**To do**
I need the entries printed again word for word, without the images.

**Data records**
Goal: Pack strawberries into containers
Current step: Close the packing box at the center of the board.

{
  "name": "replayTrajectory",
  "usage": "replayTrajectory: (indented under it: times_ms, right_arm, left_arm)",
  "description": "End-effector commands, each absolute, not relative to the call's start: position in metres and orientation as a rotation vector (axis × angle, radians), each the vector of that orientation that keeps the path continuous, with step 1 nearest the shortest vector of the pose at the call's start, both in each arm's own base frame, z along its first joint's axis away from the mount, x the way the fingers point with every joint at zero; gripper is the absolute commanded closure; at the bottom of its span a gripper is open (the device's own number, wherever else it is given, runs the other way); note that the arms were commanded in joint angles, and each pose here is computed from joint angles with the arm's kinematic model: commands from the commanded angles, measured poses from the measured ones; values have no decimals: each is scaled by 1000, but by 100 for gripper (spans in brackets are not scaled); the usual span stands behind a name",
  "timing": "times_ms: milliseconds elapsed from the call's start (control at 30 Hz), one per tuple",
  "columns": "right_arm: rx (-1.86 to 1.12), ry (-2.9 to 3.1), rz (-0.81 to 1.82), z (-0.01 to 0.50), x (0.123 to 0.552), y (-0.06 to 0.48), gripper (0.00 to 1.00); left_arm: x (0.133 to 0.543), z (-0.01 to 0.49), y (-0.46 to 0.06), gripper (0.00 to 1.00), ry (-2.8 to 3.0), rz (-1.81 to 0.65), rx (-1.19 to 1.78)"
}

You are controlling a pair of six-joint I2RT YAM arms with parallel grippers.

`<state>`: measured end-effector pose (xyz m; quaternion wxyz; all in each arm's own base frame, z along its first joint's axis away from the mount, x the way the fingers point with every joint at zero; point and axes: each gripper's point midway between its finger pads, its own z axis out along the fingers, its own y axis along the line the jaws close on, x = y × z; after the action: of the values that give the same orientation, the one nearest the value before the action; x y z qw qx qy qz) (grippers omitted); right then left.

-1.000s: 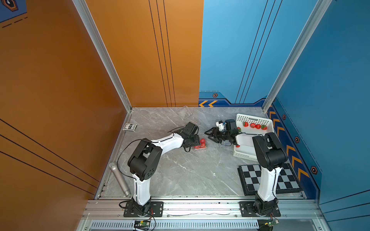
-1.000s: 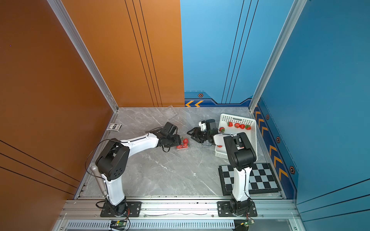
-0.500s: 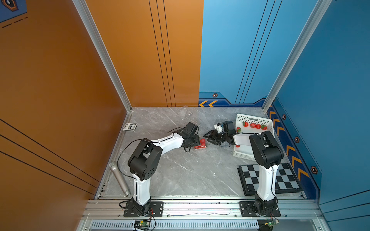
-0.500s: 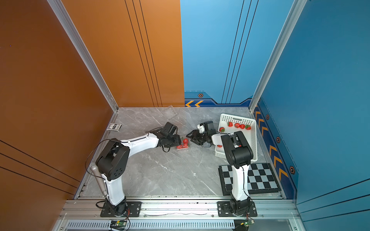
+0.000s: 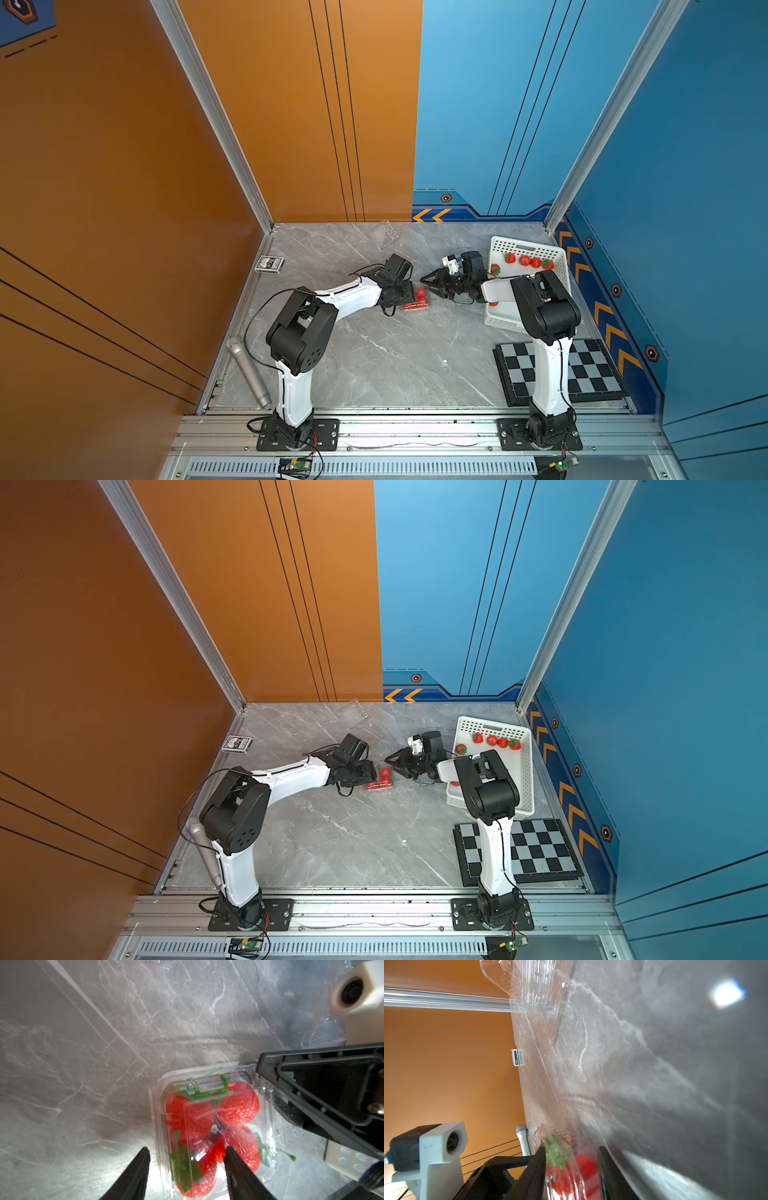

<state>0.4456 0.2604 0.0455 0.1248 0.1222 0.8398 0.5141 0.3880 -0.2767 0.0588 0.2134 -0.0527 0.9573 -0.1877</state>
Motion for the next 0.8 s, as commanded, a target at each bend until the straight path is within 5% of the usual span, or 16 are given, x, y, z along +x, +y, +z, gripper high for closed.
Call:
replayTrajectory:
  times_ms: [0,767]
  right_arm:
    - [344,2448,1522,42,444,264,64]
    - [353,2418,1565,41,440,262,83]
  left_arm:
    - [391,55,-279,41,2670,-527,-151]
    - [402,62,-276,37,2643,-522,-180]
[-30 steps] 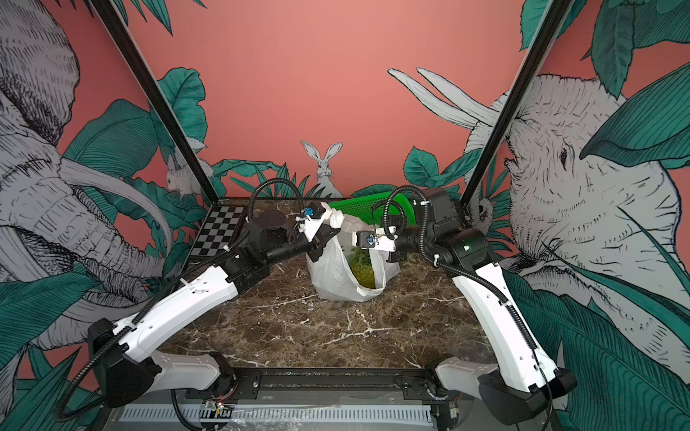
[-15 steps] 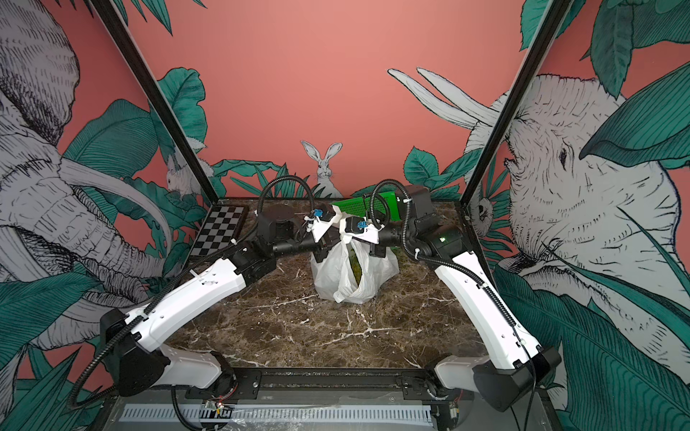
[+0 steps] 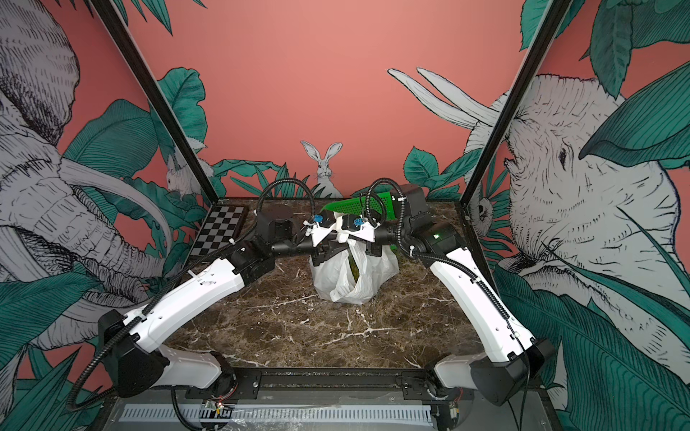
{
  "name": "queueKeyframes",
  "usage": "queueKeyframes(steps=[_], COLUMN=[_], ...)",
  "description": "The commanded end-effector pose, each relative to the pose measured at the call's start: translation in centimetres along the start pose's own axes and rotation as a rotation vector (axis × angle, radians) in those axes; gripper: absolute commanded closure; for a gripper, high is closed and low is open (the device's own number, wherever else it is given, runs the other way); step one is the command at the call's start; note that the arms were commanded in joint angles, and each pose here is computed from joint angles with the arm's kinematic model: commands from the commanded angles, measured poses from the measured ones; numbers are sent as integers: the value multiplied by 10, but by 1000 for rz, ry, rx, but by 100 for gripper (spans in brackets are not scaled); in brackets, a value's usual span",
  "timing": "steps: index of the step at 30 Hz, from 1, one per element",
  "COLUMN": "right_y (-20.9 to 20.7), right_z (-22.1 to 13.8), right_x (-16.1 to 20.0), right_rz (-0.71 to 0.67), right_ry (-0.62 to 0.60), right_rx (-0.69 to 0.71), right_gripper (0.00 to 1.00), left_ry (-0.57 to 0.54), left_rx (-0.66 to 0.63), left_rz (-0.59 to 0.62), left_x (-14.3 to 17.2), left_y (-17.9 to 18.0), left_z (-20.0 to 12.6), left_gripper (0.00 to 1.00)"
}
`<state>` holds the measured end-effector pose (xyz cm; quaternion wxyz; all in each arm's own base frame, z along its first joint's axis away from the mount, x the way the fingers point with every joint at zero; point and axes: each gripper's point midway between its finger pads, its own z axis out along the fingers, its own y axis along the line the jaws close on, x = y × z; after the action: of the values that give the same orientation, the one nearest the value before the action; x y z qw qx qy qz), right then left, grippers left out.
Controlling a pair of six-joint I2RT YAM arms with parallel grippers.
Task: Place the pineapple into a plastic bag & tie a knot
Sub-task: Cross the plastic bag at the center of the board.
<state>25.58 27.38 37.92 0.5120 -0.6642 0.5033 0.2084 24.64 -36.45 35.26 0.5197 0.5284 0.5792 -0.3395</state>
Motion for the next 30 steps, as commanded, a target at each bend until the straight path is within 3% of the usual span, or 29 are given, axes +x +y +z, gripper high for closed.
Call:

**Exercise solution**
Goal: Pack strawberries into containers
Current step: Close the packing box at the center of the board.

{
  "name": "replayTrajectory",
  "usage": "replayTrajectory: (indented under it: times_ms, right_arm, left_arm)",
  "description": "End-effector commands, each absolute, not relative to the call's start: position in metres and orientation as a rotation vector (axis × angle, radians), each the vector of that orientation that keeps the path continuous, with step 1 nearest the shortest vector of the pose at the call's start, both in each arm's own base frame, z along its first joint's axis away from the mount, x the way the fingers point with every joint at zero; gripper is the absolute commanded closure; at the bottom of its span a gripper is open (the device's own number, wherever else it is given, runs the other way); note that the arms were commanded in joint angles, and each pose here is computed from joint angles with the arm's kinematic model: commands from the commanded angles, measured poses from the measured ones; values have no decimals: each is scaled by 1000, but by 100 for gripper (spans in brackets are not scaled); the usual span stands behind a name",
  "timing": "times_ms: milliseconds elapsed from the call's start (control at 30 Hz), one per tuple",
  "columns": "right_arm: rx (-1.86 to 1.12), ry (-2.9 to 3.1), rz (-0.81 to 1.82), z (-0.01 to 0.50), x (0.123 to 0.552), y (-0.06 to 0.48), gripper (0.00 to 1.00); left_arm: x (0.133 to 0.543), z (-0.01 to 0.49), y (-0.46 to 0.06), gripper (0.00 to 1.00), ry (-2.8 to 3.0), rz (-1.81 to 0.65), rx (-1.19 to 1.78)"
}

You are controlling a pair of six-joint I2RT YAM arms with parallel grippers.

`<state>`: measured end-effector pose (xyz m; quaternion wxyz; all in each arm's own base frame, z along its first joint's axis away from the mount, x the way the fingers point with every joint at zero; point and axes: each gripper's point midway between its finger pads, its own z axis out along the fingers, its own y axis along the line the jaws close on, x = y × z; after the action: of the values that give the same orientation, the one nearest the value before the action; x y z qw qx qy qz) (grippers omitted); right then left.

-1.000s: 
-1.000s: 
-0.500s: 
-0.500s: 
+0.000s: 

<state>0.4456 0.2604 0.0455 0.1248 0.1222 0.8398 0.5141 0.3880 -0.2767 0.0588 0.2134 -0.0527 0.9573 -0.1877</state>
Motion for the next 0.8 s, as commanded, a target at each bend until the straight path is within 5% of the usual span, or 16 are given, x, y, z along +x, +y, +z, gripper high for closed.
Call:
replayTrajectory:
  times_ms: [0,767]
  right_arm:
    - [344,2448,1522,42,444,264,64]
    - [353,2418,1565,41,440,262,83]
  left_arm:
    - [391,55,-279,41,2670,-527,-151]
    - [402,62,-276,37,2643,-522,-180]
[-30 steps] 
[-15 steps] 
[+0 steps] 
{
  "name": "queueKeyframes",
  "usage": "queueKeyframes(steps=[_], COLUMN=[_], ...)",
  "description": "The commanded end-effector pose, each relative to the pose measured at the call's start: translation in centimetres along the start pose's own axes and rotation as a rotation vector (axis × angle, radians) in those axes; gripper: absolute commanded closure; for a gripper, high is closed and low is open (the device's own number, wherever else it is given, runs the other way); step one is the command at the call's start; note that the arms were commanded in joint angles, and each pose here is computed from joint angles with the arm's kinematic model: commands from the commanded angles, measured poses from the measured ones; numbers are sent as integers: the value multiplied by 10, but by 1000 for rz, ry, rx, but by 100 for gripper (spans in brackets are not scaled); in brackets, a value's usual span",
  "timing": "steps: index of the step at 30 Hz, from 1, one per element",
  "COLUMN": "right_y (-20.9 to 20.7), right_z (-22.1 to 13.8), right_x (-16.1 to 20.0), right_rz (-0.71 to 0.67), right_ry (-0.62 to 0.60), right_rx (-0.69 to 0.71), right_gripper (0.00 to 1.00), left_ry (-0.57 to 0.54), left_rx (-0.66 to 0.63), left_rz (-0.59 to 0.62), left_x (-14.3 to 17.2), left_y (-17.9 to 18.0), left_z (-20.0 to 12.6), left_gripper (0.00 to 1.00)"
}
`<state>` holds the measured end-effector pose (xyz cm; quaternion wxyz; all in each arm's own base frame, z along its first joint's axis away from the mount, x the way the fingers point with every joint at zero; point and axes: each gripper's point midway between its finger pads, its own z axis out along the fingers, its own y axis along the line the jaws close on, x = y × z; after the action: of the values that give the same orientation, the one nearest the value before the action; x y z qw qx qy qz), right then left, grippers left out.
Controlling a pair of six-joint I2RT YAM arms with parallel grippers.
Task: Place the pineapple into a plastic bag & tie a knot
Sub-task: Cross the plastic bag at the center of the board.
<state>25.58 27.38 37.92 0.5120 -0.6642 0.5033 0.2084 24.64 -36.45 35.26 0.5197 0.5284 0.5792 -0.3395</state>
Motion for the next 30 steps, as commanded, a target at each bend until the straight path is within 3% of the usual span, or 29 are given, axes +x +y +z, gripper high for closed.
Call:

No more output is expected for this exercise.